> [PROMPT]: An exact copy of all the data is required.

> [Records from a collection]:
******************************

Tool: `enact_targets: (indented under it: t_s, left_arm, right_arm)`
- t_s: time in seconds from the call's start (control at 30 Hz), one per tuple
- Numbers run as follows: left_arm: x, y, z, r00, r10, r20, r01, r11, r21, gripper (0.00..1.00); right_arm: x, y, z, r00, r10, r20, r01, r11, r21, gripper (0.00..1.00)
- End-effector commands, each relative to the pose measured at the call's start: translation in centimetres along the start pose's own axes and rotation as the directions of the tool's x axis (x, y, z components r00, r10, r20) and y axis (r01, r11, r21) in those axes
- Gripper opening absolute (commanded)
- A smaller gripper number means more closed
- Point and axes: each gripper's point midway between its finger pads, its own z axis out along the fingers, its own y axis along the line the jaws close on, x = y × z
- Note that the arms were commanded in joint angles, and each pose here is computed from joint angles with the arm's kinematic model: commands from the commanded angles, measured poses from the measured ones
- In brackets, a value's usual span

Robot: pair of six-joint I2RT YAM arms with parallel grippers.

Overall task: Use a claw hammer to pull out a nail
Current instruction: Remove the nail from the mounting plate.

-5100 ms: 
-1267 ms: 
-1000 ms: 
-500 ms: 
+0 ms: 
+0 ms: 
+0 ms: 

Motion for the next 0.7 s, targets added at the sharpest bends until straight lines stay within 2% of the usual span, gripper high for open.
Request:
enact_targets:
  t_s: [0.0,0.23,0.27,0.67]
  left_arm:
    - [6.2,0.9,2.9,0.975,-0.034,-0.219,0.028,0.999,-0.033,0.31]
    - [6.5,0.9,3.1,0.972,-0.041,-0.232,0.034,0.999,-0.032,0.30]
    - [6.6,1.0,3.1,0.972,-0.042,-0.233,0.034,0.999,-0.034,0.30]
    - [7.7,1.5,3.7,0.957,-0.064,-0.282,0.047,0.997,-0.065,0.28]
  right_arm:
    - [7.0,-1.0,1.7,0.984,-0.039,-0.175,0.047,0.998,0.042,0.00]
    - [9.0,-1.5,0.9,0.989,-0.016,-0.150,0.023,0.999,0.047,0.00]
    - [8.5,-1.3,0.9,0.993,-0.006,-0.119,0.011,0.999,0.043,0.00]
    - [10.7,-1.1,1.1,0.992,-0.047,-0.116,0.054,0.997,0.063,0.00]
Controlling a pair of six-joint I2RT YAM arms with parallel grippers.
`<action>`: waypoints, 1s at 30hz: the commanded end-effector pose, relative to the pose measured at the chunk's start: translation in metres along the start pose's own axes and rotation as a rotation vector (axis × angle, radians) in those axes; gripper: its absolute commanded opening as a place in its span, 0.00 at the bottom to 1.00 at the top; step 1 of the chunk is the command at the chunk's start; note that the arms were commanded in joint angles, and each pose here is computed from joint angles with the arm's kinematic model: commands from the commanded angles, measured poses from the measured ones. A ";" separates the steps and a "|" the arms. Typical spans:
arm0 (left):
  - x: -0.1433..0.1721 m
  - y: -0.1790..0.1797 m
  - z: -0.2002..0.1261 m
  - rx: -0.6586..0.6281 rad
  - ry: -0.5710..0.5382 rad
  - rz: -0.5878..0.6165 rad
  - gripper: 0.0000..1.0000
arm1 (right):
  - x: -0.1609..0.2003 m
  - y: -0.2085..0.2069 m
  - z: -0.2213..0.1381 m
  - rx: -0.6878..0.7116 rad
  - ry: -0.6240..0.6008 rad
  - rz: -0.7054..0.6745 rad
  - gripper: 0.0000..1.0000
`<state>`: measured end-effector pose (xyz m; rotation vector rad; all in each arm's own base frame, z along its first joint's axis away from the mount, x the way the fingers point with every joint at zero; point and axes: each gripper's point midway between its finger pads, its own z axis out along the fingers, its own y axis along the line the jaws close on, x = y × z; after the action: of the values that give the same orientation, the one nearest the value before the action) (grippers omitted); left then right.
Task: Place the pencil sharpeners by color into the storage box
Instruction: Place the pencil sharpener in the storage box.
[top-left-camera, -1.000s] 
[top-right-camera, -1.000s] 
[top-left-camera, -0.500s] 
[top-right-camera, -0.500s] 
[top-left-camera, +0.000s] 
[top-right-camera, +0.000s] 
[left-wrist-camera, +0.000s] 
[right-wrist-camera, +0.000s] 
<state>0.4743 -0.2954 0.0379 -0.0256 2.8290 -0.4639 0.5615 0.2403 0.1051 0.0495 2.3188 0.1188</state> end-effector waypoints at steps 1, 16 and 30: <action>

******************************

> [REPLY]:
Tool: `enact_targets: (indented under it: t_s, left_arm, right_arm)`
- t_s: time in seconds from the call's start (control at 30 Hz), one per tuple
- Numbers run as follows: left_arm: x, y, z, r00, r10, r20, r01, r11, r21, gripper (0.00..1.00); right_arm: x, y, z, r00, r10, r20, r01, r11, r21, gripper (0.00..1.00)
- End-effector commands, each relative to the pose measured at the call's start: translation in centimetres along the start pose's own axes and rotation as the directions of the tool's x axis (x, y, z components r00, r10, r20) and y axis (r01, r11, r21) in those axes
- Gripper opening absolute (commanded)
- A smaller gripper number means more closed
- Point and axes: each gripper's point midway between its finger pads, its own z axis out along the fingers, its own y axis along the line the jaws close on, x = y × z
- Note that the arms were commanded in joint angles, and each pose here is computed from joint angles with the arm's kinematic model: commands from the commanded angles, measured poses from the measured ones
- In brackets, a value's usual span

Robot: pair of six-joint I2RT YAM arms with parallel grippers.

Overall task: Use a claw hammer to pull out a nail
Current instruction: Remove the nail from the mounting plate.

-5100 ms: 
-1267 ms: 
-1000 ms: 
-500 ms: 
+0 ms: 
+0 ms: 
+0 ms: 

Motion for the next 0.7 s, targets added at the sharpest bends until straight lines stay within 2% of the usual span, gripper high for open.
Request:
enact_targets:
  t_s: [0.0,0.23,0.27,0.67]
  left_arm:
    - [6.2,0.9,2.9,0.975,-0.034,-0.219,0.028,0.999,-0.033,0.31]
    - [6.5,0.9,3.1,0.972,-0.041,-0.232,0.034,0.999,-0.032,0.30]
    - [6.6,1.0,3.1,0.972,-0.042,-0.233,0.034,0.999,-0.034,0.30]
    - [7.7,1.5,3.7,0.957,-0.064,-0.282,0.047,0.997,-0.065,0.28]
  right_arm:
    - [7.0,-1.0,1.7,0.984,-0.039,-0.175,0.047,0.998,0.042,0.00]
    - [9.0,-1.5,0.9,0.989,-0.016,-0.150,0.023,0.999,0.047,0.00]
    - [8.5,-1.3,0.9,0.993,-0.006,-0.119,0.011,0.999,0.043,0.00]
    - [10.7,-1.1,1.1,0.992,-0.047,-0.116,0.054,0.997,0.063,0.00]
Controlling a pair of six-joint I2RT YAM arms with parallel grippers.
`<action>`: waypoints, 1s at 30hz: the commanded end-effector pose, relative to the pose measured at the chunk's start: translation in metres along the start pose's own axes and rotation as a rotation vector (axis × angle, radians) in those axes; gripper: its absolute commanded opening as a place in its span, 0.00 at the bottom to 1.00 at the top; step 1 of the chunk is the command at the chunk's start; note that the arms were commanded in joint angles, and each pose here is computed from joint angles with the arm's kinematic model: commands from the commanded angles, measured poses from the measured ones. A ";" separates the steps and a "|" the arms. Typical spans:
arm0 (left):
  - x: -0.1433..0.1721 m
  - y: -0.1790..0.1797 m
  - z: -0.2002..0.1261 m
  - rx: -0.6586..0.6281 rad
  - ry: -0.5710..0.5382 rad
  - rz: -0.5878..0.6165 rad
  - gripper: 0.0000..1.0000
arm1 (right):
  - x: -0.1609..0.2003 m
  - y: -0.2085..0.2069 m
  - z: -0.2213..0.1381 m
  - rx: -0.6878..0.7116 rad
  - ry: -0.6240..0.6008 rad
  - rz: -0.7054..0.6745 rad
  - gripper: 0.0000..1.0000
`<state>`: measured end-effector pose (xyz m; rotation vector rad; all in each arm's own base frame, z along its first joint's axis away from the mount, x the way the fingers point with every joint at zero; point and axes: each gripper's point midway between its finger pads, its own z axis out along the fingers, its own y axis along the line the jaws close on, x = y × z; after the action: of the values that give the same orientation, the one nearest the value before the action) (grippers omitted); left then right.
Task: Place the pencil sharpeners by color into the storage box
Instruction: Place the pencil sharpener in the storage box.
[top-left-camera, -1.000s] 
[top-right-camera, -1.000s] 
[top-left-camera, -0.500s] 
[top-right-camera, -0.500s] 
[top-left-camera, +0.000s] 
[top-right-camera, +0.000s] 
[left-wrist-camera, +0.000s] 
[right-wrist-camera, +0.000s] 
<state>0.4743 -0.2954 0.0379 -0.0256 2.8290 -0.4639 0.5615 0.2403 0.1051 0.0495 2.3188 0.1188</state> end-effector waypoints at steps 1, 16 and 30: <action>

No additional output will be produced.